The result should be every line in the data below that carries the string "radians".

::: GIVEN MATERIAL :::

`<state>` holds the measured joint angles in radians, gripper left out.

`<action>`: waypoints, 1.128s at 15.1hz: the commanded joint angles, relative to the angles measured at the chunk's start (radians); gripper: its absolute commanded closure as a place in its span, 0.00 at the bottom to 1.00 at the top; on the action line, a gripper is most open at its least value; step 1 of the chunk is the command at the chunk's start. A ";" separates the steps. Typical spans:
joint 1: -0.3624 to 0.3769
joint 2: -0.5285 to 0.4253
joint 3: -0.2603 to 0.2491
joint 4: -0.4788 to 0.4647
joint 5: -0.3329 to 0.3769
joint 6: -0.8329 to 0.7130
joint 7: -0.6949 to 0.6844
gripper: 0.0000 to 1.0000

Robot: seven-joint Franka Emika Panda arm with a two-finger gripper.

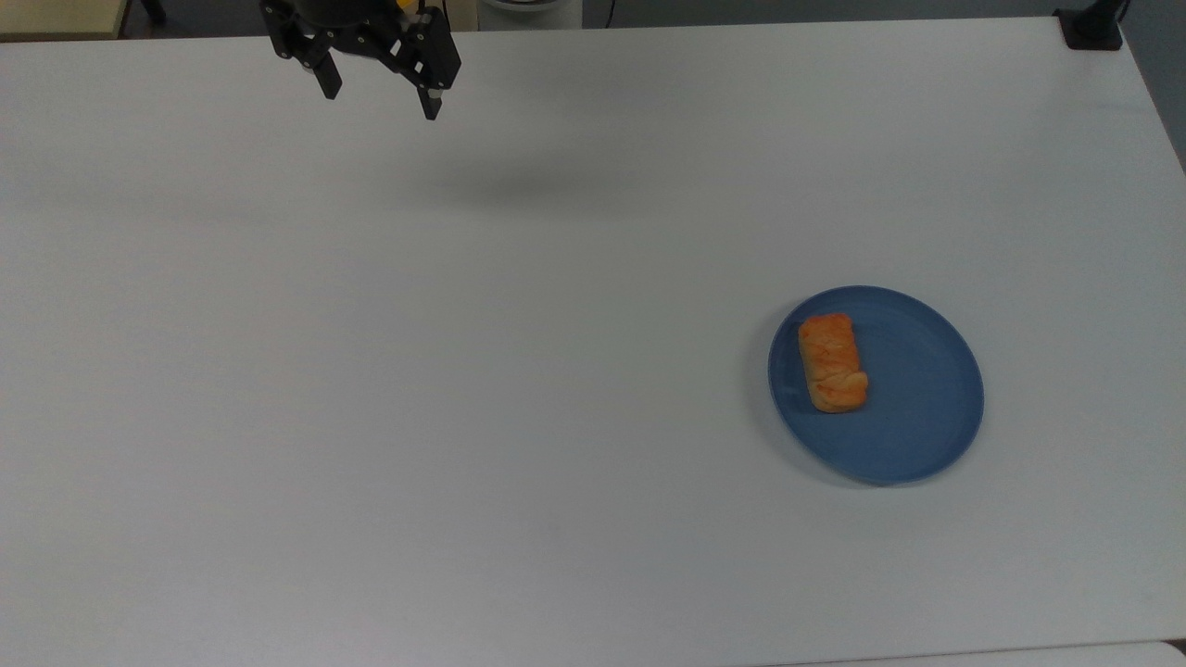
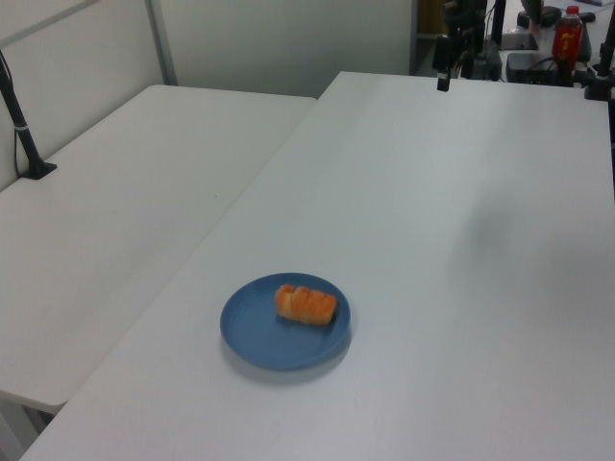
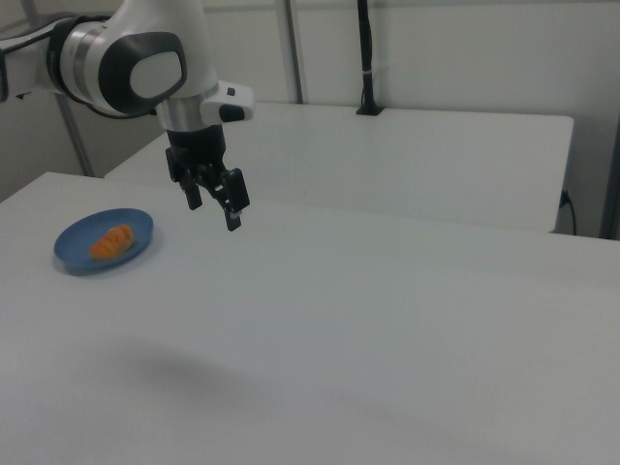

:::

**FINISHED EXERCISE:**
`<state>` holds the measured joint angles in radians, gripper left out.
`<action>`: waypoints, 1.128s at 15.1hz: the commanded joint angles, relative to the angles measured at the chunk's start (radians); gripper: its absolute commanded closure as a place in its span, 0.00 at the bottom to 1.00 at the top; on the action line, a gripper is most open at its least value; step 1 of the chunk is the command at the chunk's start. A ";" separates the steps. Typical spans:

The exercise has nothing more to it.